= Exercise materials =
==============================

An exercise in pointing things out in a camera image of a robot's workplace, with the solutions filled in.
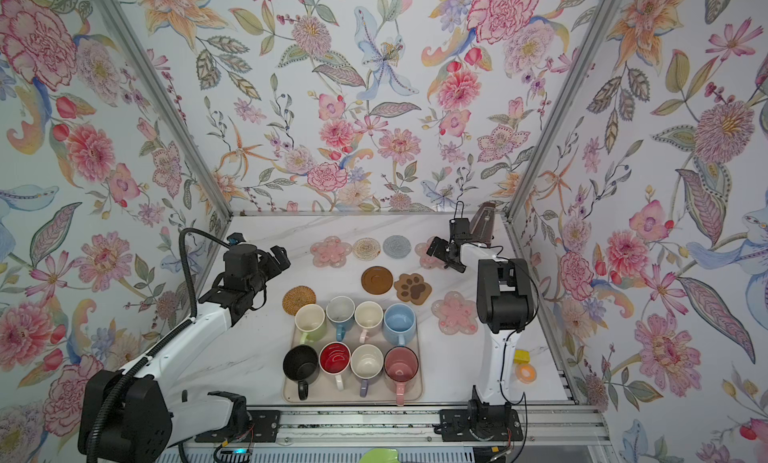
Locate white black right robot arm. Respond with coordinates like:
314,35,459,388
426,217,537,446

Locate red-brown wooden metronome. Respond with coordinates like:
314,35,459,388
470,201,496,247

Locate black mug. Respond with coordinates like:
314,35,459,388
283,344,320,401

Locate pink flower coaster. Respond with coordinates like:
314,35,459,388
310,236,352,268
415,237,445,269
431,291,479,335

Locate red inside white mug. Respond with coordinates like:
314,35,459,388
319,342,352,391

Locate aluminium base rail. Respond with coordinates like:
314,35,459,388
245,403,610,448

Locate pink flower coaster back right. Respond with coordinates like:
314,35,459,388
415,237,445,269

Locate pink flower coaster left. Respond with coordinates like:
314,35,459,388
310,236,352,268

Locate pink flower coaster front right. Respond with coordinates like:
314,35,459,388
431,291,479,335

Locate cork paw print coaster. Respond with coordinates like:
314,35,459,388
393,273,432,306

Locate light blue mug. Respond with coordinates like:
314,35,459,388
382,303,417,346

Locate pink mug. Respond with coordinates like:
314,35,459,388
384,346,420,406

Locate white mug purple handle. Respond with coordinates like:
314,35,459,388
350,344,384,398

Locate light blue woven coaster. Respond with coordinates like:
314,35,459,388
382,235,412,259

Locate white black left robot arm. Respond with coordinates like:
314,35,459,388
78,243,291,462

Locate white mug green outside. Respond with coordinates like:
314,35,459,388
294,304,327,345

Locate beige serving tray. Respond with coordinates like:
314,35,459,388
282,317,424,405

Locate green object below rail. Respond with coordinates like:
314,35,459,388
359,448,400,463

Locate yellow block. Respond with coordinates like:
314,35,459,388
513,349,531,364

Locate multicolour zigzag woven coaster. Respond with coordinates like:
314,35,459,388
352,237,381,261

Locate orange round object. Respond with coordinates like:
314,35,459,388
515,363,537,384

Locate round brown wooden coaster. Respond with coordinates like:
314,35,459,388
361,266,394,295

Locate round rattan woven coaster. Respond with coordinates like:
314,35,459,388
282,285,317,316

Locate cream white mug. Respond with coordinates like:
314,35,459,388
354,301,384,344

==============================

= Aim of the task =
Copy each line holding "wooden" from the material above.

= Solution to this problem =
Locate red-brown wooden metronome. Respond with coordinates like:
Locate round brown wooden coaster. Respond with coordinates like:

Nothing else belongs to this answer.